Even by the gruesome standards of World War I, April 22, 1915, was ghastly. On that day, Germany unveiled a weapon it had been working on for years - chlorine gas. Soon after its release, French soldiers began choking.
The Allied line "was absolutely covered with bodies of gassed men", British soldier Lendon Payne told the Week. "Must have been over 1000 of them." Thus launched "the chemist's war", a scramble to meet horror with horror.
By the end of World War I, more than 90,000 soldiers had been killed by poison gas - many after weeks of agony. A million more men had been blinded or injured for life.
By 1925, the League of Nations had drafted a treaty to ban the use of such gas during war.
Most countries signed. Even those who didn't (during the Cold War, the United States and Soviet Union built out their own stockpiles) adhered to the general principle: that chemical weapons have no place in war.
But over the past century, a handful of rogue trouble spots have deployed chemical weapons. And while this tactic often brings swift, international condemnation, there's rarely much lasting punishment.

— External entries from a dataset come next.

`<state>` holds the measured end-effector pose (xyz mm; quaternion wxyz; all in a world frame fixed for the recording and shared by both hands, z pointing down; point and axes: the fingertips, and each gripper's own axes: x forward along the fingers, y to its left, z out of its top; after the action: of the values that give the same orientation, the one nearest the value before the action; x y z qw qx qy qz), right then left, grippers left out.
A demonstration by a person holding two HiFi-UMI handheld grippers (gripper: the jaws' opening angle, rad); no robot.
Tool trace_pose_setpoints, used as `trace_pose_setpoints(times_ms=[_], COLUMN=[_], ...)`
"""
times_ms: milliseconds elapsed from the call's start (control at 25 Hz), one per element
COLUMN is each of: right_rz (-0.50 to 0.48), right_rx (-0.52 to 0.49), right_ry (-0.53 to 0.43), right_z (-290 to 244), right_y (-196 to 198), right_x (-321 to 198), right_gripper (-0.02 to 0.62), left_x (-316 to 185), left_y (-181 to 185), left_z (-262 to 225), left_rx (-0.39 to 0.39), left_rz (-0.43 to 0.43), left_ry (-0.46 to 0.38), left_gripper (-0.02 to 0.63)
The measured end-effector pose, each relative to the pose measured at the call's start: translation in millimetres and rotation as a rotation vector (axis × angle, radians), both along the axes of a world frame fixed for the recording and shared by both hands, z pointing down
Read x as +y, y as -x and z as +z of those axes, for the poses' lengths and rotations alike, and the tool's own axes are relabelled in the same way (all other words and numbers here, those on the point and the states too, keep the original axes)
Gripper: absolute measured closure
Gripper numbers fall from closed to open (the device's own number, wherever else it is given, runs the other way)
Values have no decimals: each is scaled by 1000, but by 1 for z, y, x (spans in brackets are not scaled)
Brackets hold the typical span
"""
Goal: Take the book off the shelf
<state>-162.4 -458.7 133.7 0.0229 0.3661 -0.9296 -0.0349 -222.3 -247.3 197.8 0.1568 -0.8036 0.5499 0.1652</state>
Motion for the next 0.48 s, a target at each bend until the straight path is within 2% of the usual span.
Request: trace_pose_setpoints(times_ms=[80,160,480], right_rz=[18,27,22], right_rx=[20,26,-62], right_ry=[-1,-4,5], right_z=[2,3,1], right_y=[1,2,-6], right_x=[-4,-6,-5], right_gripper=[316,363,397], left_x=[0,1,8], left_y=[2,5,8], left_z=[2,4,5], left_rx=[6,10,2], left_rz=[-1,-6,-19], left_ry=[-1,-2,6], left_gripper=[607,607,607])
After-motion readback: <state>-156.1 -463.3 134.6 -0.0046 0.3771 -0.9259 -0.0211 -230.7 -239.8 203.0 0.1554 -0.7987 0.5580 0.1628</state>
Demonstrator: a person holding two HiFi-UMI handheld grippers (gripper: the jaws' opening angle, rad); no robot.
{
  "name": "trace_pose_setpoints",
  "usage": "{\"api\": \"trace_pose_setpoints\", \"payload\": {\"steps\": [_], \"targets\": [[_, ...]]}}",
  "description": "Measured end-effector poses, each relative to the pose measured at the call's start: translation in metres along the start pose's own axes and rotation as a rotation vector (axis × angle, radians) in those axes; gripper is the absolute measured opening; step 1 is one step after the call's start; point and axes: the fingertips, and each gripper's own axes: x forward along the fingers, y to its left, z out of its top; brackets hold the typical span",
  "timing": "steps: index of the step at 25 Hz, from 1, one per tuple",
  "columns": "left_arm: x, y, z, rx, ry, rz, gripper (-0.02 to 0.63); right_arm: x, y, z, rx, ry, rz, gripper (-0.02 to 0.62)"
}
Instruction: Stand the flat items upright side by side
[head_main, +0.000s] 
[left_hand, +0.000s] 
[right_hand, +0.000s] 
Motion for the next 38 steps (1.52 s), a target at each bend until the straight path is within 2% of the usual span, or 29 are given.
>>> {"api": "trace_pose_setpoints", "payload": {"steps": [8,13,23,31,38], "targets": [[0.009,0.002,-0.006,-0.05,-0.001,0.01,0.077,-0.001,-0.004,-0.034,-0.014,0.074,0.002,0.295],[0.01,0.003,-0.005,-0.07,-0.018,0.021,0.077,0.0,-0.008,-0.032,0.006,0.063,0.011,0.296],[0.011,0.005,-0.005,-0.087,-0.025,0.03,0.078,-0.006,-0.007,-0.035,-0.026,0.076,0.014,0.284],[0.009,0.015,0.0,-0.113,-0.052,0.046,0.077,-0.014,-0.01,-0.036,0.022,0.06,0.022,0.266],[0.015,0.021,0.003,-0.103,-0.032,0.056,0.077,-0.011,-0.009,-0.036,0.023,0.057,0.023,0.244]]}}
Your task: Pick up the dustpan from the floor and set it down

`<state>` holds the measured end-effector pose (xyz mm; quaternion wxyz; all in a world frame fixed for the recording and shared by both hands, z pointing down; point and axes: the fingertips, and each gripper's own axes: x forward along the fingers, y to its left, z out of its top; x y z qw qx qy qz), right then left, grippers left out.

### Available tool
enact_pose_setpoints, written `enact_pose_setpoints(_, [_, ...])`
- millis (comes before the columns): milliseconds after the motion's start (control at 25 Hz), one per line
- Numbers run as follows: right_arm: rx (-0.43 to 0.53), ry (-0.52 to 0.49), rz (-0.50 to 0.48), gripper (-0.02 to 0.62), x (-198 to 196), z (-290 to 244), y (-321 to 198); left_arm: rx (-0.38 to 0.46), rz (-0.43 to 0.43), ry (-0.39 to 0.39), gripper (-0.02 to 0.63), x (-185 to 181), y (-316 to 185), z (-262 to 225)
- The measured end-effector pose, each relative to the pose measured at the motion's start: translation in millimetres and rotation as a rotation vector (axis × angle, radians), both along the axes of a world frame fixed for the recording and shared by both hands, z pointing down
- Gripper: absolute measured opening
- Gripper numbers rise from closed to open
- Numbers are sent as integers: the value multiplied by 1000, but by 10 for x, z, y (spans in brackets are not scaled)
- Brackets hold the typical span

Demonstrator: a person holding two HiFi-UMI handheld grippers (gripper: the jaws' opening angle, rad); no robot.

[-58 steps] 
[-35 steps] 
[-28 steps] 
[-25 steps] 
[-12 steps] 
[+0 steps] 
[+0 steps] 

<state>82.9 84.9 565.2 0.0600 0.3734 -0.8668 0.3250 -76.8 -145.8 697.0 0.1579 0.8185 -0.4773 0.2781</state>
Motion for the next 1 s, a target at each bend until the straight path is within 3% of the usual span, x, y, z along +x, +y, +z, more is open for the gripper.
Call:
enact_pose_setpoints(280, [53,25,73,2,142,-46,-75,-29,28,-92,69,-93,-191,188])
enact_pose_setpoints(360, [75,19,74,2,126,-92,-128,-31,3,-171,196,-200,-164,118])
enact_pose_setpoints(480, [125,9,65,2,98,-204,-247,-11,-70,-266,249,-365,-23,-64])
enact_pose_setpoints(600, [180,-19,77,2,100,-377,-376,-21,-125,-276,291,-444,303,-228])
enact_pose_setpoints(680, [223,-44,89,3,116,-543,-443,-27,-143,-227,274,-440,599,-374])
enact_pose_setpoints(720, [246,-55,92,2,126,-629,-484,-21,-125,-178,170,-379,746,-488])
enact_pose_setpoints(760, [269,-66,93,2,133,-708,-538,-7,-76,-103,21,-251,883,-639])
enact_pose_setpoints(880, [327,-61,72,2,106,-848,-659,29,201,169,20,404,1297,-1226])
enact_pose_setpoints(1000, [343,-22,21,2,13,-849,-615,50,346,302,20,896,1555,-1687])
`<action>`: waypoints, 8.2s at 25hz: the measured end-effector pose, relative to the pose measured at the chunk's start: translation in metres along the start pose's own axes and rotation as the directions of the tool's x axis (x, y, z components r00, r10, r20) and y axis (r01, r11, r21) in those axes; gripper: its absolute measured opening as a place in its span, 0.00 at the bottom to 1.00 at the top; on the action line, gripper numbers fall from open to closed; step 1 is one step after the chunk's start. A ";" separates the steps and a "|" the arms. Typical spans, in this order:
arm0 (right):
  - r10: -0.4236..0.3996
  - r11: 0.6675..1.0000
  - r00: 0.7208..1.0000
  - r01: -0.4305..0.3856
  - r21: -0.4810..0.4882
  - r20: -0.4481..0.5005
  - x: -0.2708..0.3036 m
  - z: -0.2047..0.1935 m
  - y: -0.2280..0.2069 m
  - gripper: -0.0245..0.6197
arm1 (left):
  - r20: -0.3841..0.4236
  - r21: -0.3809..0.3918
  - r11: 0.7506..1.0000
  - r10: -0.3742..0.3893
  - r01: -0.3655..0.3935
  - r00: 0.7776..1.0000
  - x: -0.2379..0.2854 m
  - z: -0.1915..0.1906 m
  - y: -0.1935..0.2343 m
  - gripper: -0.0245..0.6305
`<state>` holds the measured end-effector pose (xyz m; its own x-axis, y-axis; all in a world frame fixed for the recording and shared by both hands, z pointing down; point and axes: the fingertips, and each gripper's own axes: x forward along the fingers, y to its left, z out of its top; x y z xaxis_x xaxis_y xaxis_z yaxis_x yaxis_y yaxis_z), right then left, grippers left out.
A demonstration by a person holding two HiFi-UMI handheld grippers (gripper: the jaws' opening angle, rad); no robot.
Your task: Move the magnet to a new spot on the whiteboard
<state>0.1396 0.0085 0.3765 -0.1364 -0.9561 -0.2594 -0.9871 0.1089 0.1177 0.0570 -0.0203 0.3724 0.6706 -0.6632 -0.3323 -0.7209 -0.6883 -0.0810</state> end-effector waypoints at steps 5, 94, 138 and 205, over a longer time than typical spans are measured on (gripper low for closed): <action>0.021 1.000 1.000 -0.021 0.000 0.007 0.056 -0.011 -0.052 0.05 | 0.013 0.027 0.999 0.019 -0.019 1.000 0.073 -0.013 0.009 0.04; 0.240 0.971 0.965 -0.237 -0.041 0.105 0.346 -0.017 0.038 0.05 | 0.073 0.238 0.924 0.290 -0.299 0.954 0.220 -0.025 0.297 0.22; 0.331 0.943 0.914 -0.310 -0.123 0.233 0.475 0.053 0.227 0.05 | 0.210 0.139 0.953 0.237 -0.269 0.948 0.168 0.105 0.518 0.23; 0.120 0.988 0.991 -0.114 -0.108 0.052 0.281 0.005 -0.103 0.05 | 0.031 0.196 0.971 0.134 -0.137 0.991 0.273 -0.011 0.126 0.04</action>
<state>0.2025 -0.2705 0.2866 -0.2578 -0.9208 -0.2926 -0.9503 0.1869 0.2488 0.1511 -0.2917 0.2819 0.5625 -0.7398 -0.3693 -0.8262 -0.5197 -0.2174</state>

Benito Mussolini dropped mustard-gas bombs in Ethiopia, the US used Agent Orange during the Vietnam War, Egypt used mustard gas and a nerve agent in Yemen, and in 1985, Iraq used an array of chemical weapons against Iran, with President Ronald Reagan's approval.
The next year, Saddam Hussein, then a US ally, attacked his country's Kurdish minority with gas.
Now world leaders are calling for action over the use of gas in Syria. Will anything actually come from all this? If history is our guide, probably not.